Count how many lines below include the string "cable". Only that number should appear in the reply.

**Stored data entries**
+++

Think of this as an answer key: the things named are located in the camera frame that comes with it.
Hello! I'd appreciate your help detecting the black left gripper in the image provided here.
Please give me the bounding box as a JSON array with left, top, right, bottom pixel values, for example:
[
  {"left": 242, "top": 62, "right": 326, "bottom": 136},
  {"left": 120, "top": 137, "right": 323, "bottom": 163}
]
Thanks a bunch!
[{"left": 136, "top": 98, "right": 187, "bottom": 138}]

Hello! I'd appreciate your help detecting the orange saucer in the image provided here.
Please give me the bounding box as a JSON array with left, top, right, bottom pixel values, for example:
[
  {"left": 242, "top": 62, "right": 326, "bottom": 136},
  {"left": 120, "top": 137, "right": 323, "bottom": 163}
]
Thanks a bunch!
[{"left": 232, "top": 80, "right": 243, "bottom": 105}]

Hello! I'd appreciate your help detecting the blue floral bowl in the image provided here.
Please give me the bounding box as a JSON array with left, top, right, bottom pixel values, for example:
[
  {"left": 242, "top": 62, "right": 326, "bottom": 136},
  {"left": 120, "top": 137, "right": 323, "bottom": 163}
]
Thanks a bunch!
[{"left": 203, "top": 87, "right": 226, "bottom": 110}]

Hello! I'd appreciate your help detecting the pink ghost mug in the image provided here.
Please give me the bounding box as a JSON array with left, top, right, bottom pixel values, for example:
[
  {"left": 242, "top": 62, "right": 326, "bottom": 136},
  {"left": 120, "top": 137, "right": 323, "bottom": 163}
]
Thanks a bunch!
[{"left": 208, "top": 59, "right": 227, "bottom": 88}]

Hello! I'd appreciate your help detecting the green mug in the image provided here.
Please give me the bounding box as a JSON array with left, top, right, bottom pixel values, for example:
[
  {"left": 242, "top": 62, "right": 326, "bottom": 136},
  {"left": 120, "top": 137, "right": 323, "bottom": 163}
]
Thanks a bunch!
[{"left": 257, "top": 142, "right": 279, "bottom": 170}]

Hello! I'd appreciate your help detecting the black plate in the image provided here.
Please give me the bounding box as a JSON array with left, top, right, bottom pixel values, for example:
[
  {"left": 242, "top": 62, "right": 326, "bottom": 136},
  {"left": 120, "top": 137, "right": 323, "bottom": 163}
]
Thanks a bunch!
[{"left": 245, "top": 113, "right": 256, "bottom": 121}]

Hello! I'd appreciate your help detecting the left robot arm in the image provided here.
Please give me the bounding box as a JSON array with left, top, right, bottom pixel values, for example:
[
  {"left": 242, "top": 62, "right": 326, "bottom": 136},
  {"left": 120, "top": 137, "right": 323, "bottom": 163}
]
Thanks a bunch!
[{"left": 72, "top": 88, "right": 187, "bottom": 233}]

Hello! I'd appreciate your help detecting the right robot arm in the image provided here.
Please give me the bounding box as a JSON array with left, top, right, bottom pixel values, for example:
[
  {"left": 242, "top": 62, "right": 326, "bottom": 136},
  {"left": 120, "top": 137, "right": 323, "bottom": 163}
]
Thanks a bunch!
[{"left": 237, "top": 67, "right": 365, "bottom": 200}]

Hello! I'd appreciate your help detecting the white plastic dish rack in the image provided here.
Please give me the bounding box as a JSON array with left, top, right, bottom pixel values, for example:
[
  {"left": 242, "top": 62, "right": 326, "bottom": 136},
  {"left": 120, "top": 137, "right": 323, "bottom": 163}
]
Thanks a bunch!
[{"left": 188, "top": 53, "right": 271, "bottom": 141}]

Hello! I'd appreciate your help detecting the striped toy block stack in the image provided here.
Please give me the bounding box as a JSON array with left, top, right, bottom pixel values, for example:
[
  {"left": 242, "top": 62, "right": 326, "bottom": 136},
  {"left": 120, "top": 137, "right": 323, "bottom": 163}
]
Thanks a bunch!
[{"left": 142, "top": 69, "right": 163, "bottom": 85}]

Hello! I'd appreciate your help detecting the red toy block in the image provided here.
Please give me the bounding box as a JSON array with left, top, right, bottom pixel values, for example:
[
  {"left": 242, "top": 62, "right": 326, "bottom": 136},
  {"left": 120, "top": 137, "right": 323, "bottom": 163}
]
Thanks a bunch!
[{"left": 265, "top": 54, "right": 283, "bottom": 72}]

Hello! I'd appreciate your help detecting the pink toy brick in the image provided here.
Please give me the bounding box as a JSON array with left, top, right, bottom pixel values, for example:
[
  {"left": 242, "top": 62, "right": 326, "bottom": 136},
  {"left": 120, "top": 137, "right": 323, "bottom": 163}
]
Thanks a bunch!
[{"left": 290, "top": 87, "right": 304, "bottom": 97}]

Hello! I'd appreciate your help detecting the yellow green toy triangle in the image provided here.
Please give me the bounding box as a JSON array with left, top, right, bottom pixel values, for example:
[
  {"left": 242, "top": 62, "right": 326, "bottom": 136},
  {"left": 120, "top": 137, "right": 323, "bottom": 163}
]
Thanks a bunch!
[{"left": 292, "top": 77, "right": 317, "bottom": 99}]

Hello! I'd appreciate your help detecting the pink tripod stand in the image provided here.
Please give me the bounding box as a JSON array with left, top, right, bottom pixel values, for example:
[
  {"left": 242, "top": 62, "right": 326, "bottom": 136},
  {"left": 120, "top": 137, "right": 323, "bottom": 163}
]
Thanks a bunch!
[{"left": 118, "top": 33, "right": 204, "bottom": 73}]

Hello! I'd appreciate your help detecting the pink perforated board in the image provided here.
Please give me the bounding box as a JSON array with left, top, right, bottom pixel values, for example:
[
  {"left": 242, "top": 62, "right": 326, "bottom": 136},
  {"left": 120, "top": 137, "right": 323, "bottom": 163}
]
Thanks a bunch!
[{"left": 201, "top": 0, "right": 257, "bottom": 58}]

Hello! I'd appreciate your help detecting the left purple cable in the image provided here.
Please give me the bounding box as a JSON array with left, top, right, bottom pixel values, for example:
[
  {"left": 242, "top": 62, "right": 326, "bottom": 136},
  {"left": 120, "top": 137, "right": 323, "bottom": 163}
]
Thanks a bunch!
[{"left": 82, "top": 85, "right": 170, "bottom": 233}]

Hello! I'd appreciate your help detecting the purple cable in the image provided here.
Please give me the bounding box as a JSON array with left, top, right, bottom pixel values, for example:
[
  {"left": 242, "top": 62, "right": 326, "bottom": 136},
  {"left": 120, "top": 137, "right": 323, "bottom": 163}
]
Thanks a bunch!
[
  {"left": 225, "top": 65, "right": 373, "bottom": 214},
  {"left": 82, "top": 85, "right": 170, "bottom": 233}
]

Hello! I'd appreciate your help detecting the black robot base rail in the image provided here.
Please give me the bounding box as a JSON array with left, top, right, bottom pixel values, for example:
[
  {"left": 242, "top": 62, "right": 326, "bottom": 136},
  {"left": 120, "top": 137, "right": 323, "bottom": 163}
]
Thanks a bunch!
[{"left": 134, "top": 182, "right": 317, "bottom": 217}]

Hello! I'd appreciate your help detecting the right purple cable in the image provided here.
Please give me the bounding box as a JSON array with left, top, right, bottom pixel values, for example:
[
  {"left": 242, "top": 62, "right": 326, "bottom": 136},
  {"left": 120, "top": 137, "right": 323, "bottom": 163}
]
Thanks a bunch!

+++

**Answer to this exercise**
3